*** Raw data Section Begins ***
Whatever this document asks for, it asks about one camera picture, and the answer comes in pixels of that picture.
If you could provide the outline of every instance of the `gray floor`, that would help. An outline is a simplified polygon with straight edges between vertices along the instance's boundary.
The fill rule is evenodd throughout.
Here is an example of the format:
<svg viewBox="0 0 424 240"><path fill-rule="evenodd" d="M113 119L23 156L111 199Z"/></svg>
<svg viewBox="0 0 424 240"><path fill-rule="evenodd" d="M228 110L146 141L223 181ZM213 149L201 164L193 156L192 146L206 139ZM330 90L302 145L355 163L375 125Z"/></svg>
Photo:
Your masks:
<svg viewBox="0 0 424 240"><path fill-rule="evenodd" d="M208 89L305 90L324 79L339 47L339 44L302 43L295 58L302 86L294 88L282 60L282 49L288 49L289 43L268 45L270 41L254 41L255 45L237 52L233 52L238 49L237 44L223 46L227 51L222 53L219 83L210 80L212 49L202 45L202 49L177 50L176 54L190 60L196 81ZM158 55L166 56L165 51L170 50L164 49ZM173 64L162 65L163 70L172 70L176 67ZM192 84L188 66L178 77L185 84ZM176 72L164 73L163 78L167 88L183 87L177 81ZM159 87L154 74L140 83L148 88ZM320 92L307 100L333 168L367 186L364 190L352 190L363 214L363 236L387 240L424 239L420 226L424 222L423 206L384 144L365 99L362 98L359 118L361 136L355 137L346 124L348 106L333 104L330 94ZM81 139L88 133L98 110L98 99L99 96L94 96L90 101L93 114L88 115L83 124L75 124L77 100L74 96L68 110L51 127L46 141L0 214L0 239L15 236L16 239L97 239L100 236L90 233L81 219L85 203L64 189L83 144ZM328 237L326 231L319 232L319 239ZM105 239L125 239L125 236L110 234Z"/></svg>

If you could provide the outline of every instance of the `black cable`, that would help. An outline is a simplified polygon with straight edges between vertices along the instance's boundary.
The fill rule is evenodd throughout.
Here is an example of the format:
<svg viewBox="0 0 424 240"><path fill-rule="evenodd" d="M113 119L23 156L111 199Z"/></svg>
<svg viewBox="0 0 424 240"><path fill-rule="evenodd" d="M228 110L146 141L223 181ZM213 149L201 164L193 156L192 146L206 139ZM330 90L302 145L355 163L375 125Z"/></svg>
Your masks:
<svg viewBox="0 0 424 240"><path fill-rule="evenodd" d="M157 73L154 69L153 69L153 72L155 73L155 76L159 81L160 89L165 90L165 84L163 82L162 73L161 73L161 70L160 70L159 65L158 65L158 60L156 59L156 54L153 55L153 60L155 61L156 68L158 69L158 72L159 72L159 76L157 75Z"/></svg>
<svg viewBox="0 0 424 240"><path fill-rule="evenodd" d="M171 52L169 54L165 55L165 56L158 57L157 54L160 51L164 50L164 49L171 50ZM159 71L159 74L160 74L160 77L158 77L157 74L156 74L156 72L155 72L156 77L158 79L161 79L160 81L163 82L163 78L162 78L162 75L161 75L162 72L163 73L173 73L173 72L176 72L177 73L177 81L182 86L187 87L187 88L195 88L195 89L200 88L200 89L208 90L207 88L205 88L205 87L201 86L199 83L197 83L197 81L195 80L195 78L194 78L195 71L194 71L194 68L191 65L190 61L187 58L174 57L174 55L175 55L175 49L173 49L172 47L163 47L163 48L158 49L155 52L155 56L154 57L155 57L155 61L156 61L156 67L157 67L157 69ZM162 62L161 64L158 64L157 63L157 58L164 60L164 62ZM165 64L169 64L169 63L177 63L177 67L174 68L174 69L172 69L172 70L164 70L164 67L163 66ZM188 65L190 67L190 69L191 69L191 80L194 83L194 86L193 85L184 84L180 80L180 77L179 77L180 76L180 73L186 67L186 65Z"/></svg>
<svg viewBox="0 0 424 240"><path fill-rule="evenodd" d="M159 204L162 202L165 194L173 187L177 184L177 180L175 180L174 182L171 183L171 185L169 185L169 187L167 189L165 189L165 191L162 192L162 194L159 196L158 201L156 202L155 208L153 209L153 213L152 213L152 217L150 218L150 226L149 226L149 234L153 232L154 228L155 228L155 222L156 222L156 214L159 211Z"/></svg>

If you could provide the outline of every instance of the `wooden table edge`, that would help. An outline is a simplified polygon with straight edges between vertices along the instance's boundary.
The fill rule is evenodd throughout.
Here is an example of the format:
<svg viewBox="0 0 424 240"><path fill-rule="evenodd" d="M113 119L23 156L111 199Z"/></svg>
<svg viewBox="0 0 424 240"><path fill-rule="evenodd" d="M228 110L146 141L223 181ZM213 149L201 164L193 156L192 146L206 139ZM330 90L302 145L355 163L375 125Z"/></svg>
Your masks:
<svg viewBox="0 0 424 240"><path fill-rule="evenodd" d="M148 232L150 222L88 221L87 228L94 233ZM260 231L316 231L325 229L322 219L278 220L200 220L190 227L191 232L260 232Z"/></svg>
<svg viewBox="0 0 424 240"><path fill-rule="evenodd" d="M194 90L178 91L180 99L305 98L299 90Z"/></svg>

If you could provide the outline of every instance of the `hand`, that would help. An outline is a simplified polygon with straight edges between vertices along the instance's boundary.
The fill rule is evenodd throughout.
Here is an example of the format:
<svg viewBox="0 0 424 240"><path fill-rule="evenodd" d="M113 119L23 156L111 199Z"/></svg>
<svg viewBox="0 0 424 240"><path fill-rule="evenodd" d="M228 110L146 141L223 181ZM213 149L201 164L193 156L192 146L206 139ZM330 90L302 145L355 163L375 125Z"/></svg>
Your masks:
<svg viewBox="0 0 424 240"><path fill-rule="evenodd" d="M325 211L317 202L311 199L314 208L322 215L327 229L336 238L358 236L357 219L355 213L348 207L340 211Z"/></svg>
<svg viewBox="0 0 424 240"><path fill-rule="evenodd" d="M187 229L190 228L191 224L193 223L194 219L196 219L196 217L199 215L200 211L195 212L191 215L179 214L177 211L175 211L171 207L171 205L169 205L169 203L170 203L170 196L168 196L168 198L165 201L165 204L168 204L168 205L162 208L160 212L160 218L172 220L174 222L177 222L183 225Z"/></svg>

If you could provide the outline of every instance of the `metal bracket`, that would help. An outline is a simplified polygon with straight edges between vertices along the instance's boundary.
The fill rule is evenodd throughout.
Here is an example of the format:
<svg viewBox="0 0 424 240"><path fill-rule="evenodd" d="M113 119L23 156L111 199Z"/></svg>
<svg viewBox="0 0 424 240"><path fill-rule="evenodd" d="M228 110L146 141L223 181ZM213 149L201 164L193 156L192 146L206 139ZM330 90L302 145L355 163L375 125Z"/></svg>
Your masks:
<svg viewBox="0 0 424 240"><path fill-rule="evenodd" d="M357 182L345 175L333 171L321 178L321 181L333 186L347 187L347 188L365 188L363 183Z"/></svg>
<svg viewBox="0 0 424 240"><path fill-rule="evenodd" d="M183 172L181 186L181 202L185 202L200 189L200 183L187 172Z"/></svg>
*** Raw data Section Ends ***
▶ **Task prompt**
Repeat all of the records verbatim, leaving nothing out.

▶ **Response for this exercise**
Whatever this document asks for, it asks about one camera picture, and the answer comes in pixels of that picture.
If you could provide the outline of every instance of the `gray floor`, that would help. An outline is a simplified polygon with straight edges between vertices along the instance's boundary.
The fill rule is evenodd throughout.
Here is an example of the format:
<svg viewBox="0 0 424 240"><path fill-rule="evenodd" d="M113 119L23 156L111 199Z"/></svg>
<svg viewBox="0 0 424 240"><path fill-rule="evenodd" d="M228 110L146 141L223 181ZM213 149L201 164L193 156L192 146L206 139ZM330 90L302 145L355 163L375 125Z"/></svg>
Photo:
Your masks:
<svg viewBox="0 0 424 240"><path fill-rule="evenodd" d="M208 89L305 90L324 79L339 47L339 44L302 43L295 58L302 86L294 88L282 60L282 49L288 49L289 43L268 45L270 41L254 41L255 45L237 52L233 52L238 49L237 44L223 46L227 51L222 53L219 83L210 80L212 49L202 45L202 49L177 50L176 54L190 60L196 81ZM158 55L166 56L165 51L170 50L164 49ZM173 64L162 65L163 70L172 70L176 67ZM192 84L188 66L178 77L185 84ZM176 72L164 73L163 78L167 88L183 87L177 81ZM159 87L154 74L140 83L148 88ZM320 92L307 100L333 168L367 186L364 190L352 190L363 214L363 236L387 240L424 239L420 226L424 222L423 206L384 144L365 99L362 98L359 118L361 136L355 137L346 124L348 106L333 104L330 94ZM81 139L88 133L98 110L98 99L99 96L94 96L90 101L93 114L88 115L83 124L75 124L77 100L74 96L68 110L51 127L46 141L0 214L0 239L15 236L16 239L97 239L100 236L90 233L81 219L85 203L64 189L83 144ZM328 237L326 231L319 232L319 239ZM105 239L125 239L125 236L110 234Z"/></svg>

If you could provide the outline of every instance of the `black cable`, that would help. An outline is a simplified polygon with straight edges between vertices along the instance's boundary.
The fill rule is evenodd throughout.
Here is an example of the format:
<svg viewBox="0 0 424 240"><path fill-rule="evenodd" d="M113 119L23 156L111 199Z"/></svg>
<svg viewBox="0 0 424 240"><path fill-rule="evenodd" d="M228 110L146 141L223 181ZM213 149L201 164L193 156L192 146L206 139ZM330 90L302 145L355 163L375 125Z"/></svg>
Your masks:
<svg viewBox="0 0 424 240"><path fill-rule="evenodd" d="M157 73L154 69L153 69L153 72L155 73L155 76L159 81L160 89L165 90L165 84L163 82L162 73L161 73L161 70L160 70L159 65L158 65L158 60L156 59L156 54L153 55L153 60L155 61L156 68L158 69L158 72L159 72L159 76L157 75Z"/></svg>
<svg viewBox="0 0 424 240"><path fill-rule="evenodd" d="M171 52L169 54L165 55L165 56L158 57L157 54L160 51L164 50L164 49L171 50ZM159 71L159 74L160 74L160 77L158 77L157 74L156 74L156 72L155 72L156 77L158 79L161 79L160 81L163 82L163 78L162 78L162 75L161 75L162 72L163 73L173 73L173 72L176 72L177 73L177 81L182 86L187 87L187 88L195 88L195 89L200 88L200 89L208 90L207 88L205 88L205 87L201 86L199 83L197 83L197 81L195 80L195 78L194 78L195 71L194 71L194 68L191 65L190 61L187 58L174 57L174 55L175 55L175 49L173 49L172 47L163 47L163 48L158 49L155 52L155 56L154 57L155 57L155 61L156 61L156 67L157 67L157 69ZM162 62L161 64L158 64L157 63L157 58L164 60L164 62ZM165 64L169 64L169 63L177 63L177 67L174 68L174 69L172 69L172 70L164 70L164 67L163 66ZM188 65L190 67L190 69L191 69L191 80L194 83L194 86L193 85L184 84L180 80L180 77L179 77L180 76L180 73L186 67L186 65Z"/></svg>
<svg viewBox="0 0 424 240"><path fill-rule="evenodd" d="M159 204L162 202L165 194L173 187L177 184L177 180L175 180L174 182L171 183L171 185L169 185L169 187L167 189L165 189L165 191L162 192L162 194L159 196L158 201L156 202L155 208L153 209L153 213L152 213L152 217L150 218L150 226L149 226L149 234L153 232L154 228L155 228L155 222L156 222L156 214L159 211Z"/></svg>

If you could provide the outline of every instance of the `wooden table edge`, that would help. An outline is a simplified polygon with straight edges between vertices along the instance's boundary.
The fill rule is evenodd throughout.
Here is an example of the format:
<svg viewBox="0 0 424 240"><path fill-rule="evenodd" d="M113 119L23 156L111 199Z"/></svg>
<svg viewBox="0 0 424 240"><path fill-rule="evenodd" d="M228 110L146 141L223 181ZM213 149L201 164L193 156L192 146L206 139ZM330 90L302 145L355 163L375 125Z"/></svg>
Your masks:
<svg viewBox="0 0 424 240"><path fill-rule="evenodd" d="M148 232L150 222L88 221L87 228L94 233ZM260 231L316 231L325 229L322 219L278 220L200 220L190 227L191 232L260 232Z"/></svg>
<svg viewBox="0 0 424 240"><path fill-rule="evenodd" d="M194 90L178 91L180 99L305 98L299 90Z"/></svg>

If you could provide the outline of every instance of the `hand`, that would help. An outline is a simplified polygon with straight edges between vertices along the instance's boundary.
The fill rule is evenodd throughout.
Here is an example of the format:
<svg viewBox="0 0 424 240"><path fill-rule="evenodd" d="M113 119L23 156L111 199Z"/></svg>
<svg viewBox="0 0 424 240"><path fill-rule="evenodd" d="M228 110L146 141L223 181ZM213 149L201 164L193 156L192 146L206 139ZM330 90L302 145L355 163L375 125Z"/></svg>
Your masks:
<svg viewBox="0 0 424 240"><path fill-rule="evenodd" d="M325 211L317 202L311 199L314 208L322 215L327 229L336 238L358 236L357 219L355 213L348 207L340 211Z"/></svg>
<svg viewBox="0 0 424 240"><path fill-rule="evenodd" d="M187 229L190 228L191 224L193 223L194 219L196 219L196 217L199 215L200 211L195 212L191 215L179 214L177 211L175 211L171 207L171 205L169 205L169 203L170 203L170 196L168 196L168 198L165 201L165 204L168 204L168 205L162 208L160 212L160 218L172 220L174 222L177 222L183 225Z"/></svg>

If you could provide the outline of every instance of the `metal bracket`, that would help. An outline is a simplified polygon with straight edges between vertices along the instance's boundary.
The fill rule is evenodd throughout.
Here is an example of the format:
<svg viewBox="0 0 424 240"><path fill-rule="evenodd" d="M113 119L23 156L111 199Z"/></svg>
<svg viewBox="0 0 424 240"><path fill-rule="evenodd" d="M228 110L146 141L223 181ZM213 149L201 164L193 156L192 146L206 139ZM330 90L302 145L355 163L375 125Z"/></svg>
Your masks:
<svg viewBox="0 0 424 240"><path fill-rule="evenodd" d="M357 182L345 175L333 171L321 178L321 181L333 186L347 187L347 188L365 188L363 183Z"/></svg>
<svg viewBox="0 0 424 240"><path fill-rule="evenodd" d="M183 172L181 186L181 202L185 202L200 189L200 183L187 172Z"/></svg>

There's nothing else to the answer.